Пащенко огляделся по сторонам.
— Только что был здесь… Придёт, куда денется. Он помнит, что у вас, сэр, сегодня дебют.
— И у вас дебют, сэр, — в том же стиле ответствовал Алик.
— Куда нам, грешным… Вы, сэр, — премьер, а мы — статисты в вашем спектакле.
— Валерочка, не лицедействуй, — опять смеялся Алик, но шутливое замечание Вешалки было ему приятно. «Мания грандиоза», — сказал бы в таком случае отец.
Невесть откуда вынырнул Александр Ильич в своём «соревновательном» костюме: синяя куртка и красная водолазка, на шее — секундомер болтается.
— Готовы, отцы?
— Немного есть, — ответил Алик.
— Плохо, — поморщился Леший. — Скромность, конечно, украшает, но злоупотреблять ею не следует. Какой последний результат на тренировке?
— Сто девяносто восемь, — ответил Пащенко.
— Отлично. А у тебя?
— Двести пять, — сказал Алик.
Леший даже присвистнул.
— Ну, отец, ты дал! Никак, на рекорд мира замахнулся?
— Не буду злоупотреблять скромностью.
— И правильно. Если не остановишься, годика через три-четыре начнём штурмовать. А пока с осени — оба в мою группу. Возражения есть?
Возражений не было.
— Кто из сильных сегодня выступает? — спросил Алик.
— Советую присмотреться к двоим, — сказал Леший. — Номер семь — Баранов и номер одиннадцать — Файн.
— Ты их знаешь? — обратился Алик к Пащенко.
— Фаина знаю. Длинный такой, в очках.
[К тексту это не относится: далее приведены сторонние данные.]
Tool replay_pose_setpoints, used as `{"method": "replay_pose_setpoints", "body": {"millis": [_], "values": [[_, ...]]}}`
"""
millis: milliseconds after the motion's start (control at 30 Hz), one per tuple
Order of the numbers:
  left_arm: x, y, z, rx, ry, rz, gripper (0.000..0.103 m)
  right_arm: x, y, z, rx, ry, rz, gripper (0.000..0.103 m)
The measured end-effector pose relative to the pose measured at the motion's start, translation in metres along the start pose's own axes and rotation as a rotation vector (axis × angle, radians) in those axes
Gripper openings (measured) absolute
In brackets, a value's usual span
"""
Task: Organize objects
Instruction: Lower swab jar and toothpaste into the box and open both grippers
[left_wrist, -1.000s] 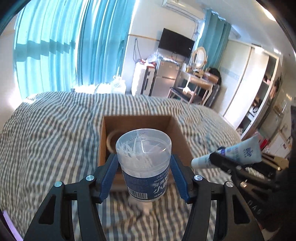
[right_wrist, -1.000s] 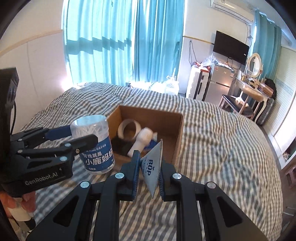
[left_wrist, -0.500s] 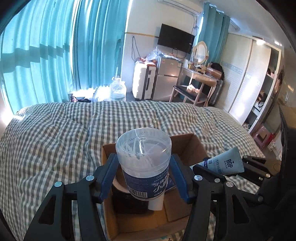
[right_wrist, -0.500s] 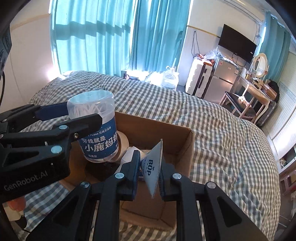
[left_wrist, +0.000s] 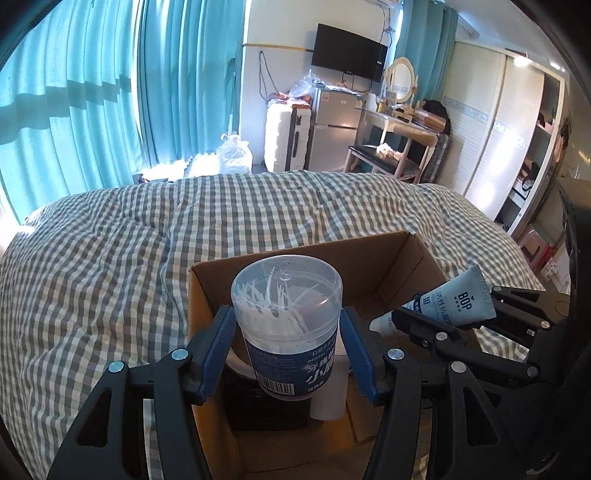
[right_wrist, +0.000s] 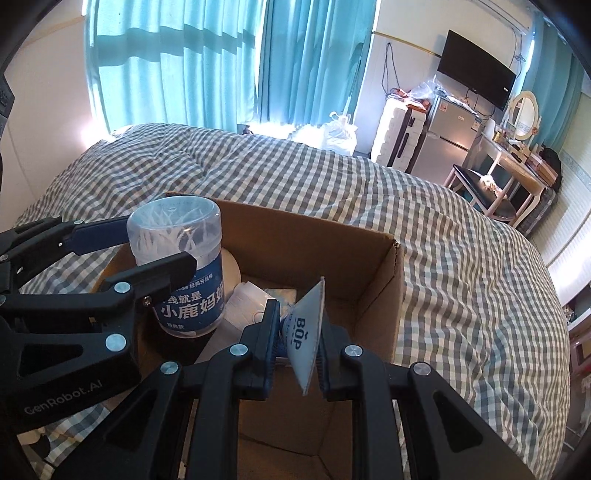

Стилем «фосбюри» прыгает.
— Спиной к цели, — презрительно протянул Алик.
— Когда цель не видишь — не так страшно, — пошутил Леший и, посоветовав напоследок: — Бойтесь Фаина, опасный конкурент, — умчался дальше — другим советы раздаривать.
Репродуктор потребовал участников соревнований к построению на парад. Построились. Под гремящий металлом марш прошествовали мимо трибун, встали на футбольном поле. Выслушали три кратких речи, вытянулись по стойке «смирно», пока флаг поднимали. Всё как в районе, только поторжественнее. Разошлись кто куда. Бегуны — к месту старта. Метатели — к своему бетонному кругу. Прыгуны — в сектор для прыжков. Судей на сей раз за алюминиевым столом было побольше, знакомых среди них что-то не видно. Обеспечено максимальное беспристрастие. У Алика — семнадцатый номер, у Вешалки — третий.